President Barack Obama may claim victory over his health care bill that passed in the House of Representatives last month, but as an African-American male, the real victory for him and so many others like him remains elusive.
The new law provides a system of health care intended to be more affordable and accessible to every American. The bill anticipates that every American will avail themselves to medical resources that will enable them to live longer and healthier lives with prevention being the key to success.
But the fact that African-Americans face a wide range of health disparities explains why April has been declared National Minority Health Month by the Office of Minority Health (OMH). And statistics show that simply passing a health care bill alone is only a small step towards improving the overall health of African-Americans, particularly African-American males.
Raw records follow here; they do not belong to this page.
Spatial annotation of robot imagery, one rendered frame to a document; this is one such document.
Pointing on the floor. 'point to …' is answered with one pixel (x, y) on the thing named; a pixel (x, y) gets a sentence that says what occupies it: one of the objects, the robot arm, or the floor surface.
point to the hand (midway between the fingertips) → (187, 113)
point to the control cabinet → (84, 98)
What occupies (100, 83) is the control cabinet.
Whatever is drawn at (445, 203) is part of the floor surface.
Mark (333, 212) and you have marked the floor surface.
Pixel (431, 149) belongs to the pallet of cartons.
National Negro Health Week was initiated in 1915 by Booker T. Washington. Dr. Washington sensed the capacity of this movement and appreciated its possibilities, and thus became the All-American champion of Negro health. In 1914, Washington stated, “Without health, and until we reduce the high death rate, it will be impossible for us to have permanent success in business, in property getting, in acquiring education, or to show other evidences of progress.”
Included in the first call for National Health Week in 1915 were 14 African-American agencies and organizations, while the 1934 call included over 45 groups which were active for both White and Black.
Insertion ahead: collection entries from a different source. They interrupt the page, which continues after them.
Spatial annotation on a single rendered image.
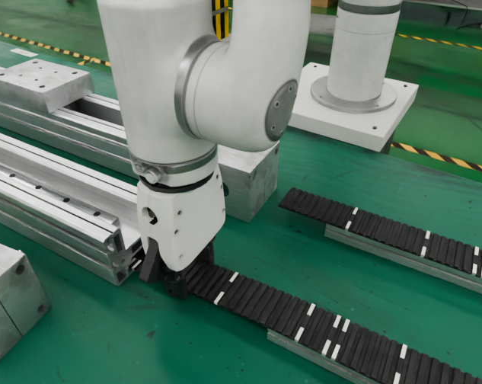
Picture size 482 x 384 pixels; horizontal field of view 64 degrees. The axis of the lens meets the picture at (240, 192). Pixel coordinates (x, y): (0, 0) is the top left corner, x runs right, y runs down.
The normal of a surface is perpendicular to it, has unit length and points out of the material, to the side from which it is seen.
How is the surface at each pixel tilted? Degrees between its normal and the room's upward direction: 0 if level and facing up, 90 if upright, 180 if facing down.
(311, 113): 1
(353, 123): 1
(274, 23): 75
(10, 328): 90
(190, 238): 89
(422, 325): 0
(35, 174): 90
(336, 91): 91
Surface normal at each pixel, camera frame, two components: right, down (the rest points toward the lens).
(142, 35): -0.07, 0.61
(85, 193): -0.49, 0.54
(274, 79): 0.60, 0.38
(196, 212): 0.87, 0.31
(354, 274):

The Office of Minority Health and the United States Department of Health and Human Services took Washington’s National Negro Health Week and recreated it as National Minority Health Month, a vehicle to promote exercise, wellness and health improvement.
The National Vital Statistics Reports show that African-Americans continue to have a lower life expectancy rate than the general population. The life expectancy for African-Americans is 70.2 years, compared to an average of 76.5 years for all other populations. The difference in life expectancy is even more striking among African-American men, who have a life expectancy of only 66.1 years, compared to the national average of 73.6 years for men.
The OMH lists the top five causes of death among African-American men which includes: heart disease, cancer, unintentional injuries, stroke, homicide, diabetes, HIV, chronic lower respiratory diseases, kidney disease and influenza-pneumonia. By and large, all of these diseases are preventable and most of them are exacerbated by risky lifestyles that include smoking, a habit President Obama has yet to kick.
This month African-American men should be asking themselves, “Hey man, what have you done for your health lately?” Start now by making a doctor’s appointment and turn the health care bill into something that was worth fighting for.